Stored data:
——————————

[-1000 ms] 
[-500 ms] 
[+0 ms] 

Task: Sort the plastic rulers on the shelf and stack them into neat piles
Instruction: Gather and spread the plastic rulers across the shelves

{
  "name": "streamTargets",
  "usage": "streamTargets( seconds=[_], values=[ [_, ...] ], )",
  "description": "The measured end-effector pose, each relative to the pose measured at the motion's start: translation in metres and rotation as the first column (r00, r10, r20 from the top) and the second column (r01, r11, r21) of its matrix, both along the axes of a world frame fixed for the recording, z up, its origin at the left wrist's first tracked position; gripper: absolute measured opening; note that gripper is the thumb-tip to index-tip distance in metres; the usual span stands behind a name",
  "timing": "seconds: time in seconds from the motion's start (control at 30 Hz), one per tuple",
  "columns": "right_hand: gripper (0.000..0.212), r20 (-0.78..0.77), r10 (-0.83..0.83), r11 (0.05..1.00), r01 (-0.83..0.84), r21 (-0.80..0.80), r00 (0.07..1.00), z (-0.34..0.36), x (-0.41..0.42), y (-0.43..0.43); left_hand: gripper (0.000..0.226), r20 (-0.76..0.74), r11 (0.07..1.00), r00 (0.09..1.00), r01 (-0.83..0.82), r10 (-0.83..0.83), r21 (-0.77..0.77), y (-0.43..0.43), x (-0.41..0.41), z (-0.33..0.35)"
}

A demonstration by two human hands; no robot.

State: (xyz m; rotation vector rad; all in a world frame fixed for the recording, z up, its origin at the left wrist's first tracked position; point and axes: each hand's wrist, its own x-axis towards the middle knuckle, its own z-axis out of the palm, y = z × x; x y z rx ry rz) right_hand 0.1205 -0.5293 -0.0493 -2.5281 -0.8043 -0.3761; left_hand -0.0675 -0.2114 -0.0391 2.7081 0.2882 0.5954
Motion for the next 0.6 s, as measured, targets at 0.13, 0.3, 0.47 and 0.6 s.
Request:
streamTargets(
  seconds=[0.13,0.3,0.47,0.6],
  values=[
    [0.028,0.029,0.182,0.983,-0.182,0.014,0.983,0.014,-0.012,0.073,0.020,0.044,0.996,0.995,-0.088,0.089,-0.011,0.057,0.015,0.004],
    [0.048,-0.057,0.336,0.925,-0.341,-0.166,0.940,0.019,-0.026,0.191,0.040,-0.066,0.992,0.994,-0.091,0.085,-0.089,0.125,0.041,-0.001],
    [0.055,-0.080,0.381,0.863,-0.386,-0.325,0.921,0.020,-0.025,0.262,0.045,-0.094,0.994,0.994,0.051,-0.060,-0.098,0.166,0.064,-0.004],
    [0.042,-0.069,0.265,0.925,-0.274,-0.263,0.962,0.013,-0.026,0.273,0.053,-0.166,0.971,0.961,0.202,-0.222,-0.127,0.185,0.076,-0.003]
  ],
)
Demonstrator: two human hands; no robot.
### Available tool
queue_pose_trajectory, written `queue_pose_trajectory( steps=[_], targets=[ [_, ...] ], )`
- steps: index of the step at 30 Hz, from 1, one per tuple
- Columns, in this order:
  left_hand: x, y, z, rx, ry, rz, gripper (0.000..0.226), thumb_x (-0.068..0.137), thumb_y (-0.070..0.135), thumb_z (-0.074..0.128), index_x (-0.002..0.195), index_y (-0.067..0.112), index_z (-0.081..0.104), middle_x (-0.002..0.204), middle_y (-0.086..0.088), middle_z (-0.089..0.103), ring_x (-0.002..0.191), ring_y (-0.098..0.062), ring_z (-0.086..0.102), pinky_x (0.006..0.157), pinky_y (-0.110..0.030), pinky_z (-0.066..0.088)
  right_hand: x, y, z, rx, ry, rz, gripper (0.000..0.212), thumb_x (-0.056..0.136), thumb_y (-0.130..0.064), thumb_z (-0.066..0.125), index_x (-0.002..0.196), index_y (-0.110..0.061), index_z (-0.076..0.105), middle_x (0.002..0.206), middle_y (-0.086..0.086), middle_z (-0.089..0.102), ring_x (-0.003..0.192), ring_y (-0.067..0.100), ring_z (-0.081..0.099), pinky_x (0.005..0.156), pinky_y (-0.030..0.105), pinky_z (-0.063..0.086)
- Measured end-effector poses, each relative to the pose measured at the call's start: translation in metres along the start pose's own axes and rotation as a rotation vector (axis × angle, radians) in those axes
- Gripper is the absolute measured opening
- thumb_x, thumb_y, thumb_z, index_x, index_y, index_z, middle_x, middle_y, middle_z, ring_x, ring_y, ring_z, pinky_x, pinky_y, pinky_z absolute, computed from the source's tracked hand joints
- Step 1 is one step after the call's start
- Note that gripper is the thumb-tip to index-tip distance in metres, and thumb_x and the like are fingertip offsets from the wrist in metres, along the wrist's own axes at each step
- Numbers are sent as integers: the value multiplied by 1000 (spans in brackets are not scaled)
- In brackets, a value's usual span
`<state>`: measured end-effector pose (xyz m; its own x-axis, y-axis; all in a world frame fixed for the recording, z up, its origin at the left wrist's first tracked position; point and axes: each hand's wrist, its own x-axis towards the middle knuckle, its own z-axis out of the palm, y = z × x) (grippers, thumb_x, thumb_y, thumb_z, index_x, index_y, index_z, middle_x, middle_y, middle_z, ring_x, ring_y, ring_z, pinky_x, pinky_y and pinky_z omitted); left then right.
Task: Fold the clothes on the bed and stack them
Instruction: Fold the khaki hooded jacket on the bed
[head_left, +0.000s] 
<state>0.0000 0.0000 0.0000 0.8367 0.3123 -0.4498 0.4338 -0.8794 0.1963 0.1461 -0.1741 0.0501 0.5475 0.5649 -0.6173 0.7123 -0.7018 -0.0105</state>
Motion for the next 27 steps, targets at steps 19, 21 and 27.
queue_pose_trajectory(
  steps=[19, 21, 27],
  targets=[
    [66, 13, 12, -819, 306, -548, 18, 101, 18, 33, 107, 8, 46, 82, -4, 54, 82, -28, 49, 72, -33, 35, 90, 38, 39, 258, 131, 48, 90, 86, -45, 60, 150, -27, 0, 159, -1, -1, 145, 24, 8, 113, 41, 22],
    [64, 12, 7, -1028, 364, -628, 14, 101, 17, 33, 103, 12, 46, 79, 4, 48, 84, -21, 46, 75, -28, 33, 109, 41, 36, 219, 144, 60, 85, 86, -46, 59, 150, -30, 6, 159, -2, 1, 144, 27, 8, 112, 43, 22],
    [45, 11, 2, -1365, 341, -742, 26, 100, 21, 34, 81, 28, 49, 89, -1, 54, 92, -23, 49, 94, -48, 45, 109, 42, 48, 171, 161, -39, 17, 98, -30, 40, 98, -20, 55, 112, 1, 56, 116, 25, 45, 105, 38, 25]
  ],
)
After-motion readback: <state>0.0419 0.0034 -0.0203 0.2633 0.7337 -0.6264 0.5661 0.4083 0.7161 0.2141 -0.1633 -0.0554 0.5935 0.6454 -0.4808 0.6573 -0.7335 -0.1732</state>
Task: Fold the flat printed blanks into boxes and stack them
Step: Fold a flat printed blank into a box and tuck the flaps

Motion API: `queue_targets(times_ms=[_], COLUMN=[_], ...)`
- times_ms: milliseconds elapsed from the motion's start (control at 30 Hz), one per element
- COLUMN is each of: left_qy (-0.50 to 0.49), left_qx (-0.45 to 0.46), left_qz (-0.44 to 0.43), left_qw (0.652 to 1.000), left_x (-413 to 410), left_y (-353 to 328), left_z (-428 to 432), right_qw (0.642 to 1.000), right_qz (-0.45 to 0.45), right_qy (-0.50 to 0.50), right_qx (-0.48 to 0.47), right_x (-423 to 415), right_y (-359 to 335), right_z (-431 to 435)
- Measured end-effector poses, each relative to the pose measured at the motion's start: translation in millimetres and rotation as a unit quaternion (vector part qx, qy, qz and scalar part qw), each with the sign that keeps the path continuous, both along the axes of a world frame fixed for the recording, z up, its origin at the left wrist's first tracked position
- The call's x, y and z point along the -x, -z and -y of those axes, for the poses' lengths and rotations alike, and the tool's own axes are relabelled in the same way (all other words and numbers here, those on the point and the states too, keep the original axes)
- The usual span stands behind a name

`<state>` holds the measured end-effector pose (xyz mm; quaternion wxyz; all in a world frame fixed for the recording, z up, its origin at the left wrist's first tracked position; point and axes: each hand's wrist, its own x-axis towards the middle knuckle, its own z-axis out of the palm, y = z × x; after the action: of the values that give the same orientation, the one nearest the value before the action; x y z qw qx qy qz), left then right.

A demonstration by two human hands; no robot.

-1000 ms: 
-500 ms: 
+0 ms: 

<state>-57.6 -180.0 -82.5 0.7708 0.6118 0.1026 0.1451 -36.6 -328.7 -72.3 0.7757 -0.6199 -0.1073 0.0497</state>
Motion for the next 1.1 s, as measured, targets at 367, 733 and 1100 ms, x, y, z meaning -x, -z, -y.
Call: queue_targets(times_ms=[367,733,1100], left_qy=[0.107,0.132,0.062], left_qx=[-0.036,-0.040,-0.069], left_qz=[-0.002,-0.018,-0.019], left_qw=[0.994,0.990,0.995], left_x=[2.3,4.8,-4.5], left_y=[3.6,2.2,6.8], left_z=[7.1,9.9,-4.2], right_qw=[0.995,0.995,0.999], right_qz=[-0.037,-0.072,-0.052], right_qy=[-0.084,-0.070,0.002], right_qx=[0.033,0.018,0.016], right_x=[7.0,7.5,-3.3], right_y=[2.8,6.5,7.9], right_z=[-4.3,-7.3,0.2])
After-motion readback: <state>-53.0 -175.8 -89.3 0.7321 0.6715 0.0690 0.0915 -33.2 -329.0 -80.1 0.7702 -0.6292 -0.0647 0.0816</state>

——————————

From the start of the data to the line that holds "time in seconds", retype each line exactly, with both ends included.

[-1000 ms] 
[-500 ms] 
[+0 ms] 

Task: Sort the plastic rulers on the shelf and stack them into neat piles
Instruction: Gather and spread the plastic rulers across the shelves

{
  "name": "streamTargets",
  "usage": "streamTargets( seconds=[_], values=[ [_, ...] ], )",
  "description": "The measured end-effector pose, each relative to the pose measured at the motion's start: translation in metres and rotation as the first column (r00, r10, r20 from the top) and the second column (r01, r11, r21) of its matrix, both along the axes of a world frame fixed for the recording, z up, its origin at the left wrist's first tracked position; gripper: absolute measured opening; note that gripper is the thumb-tip to index-tip distance in metres; the usual span stands behind a name",
  "timing": "seconds: time in seconds from the motion's start (control at 30 Hz), one per tuple",

The given output is the complete response.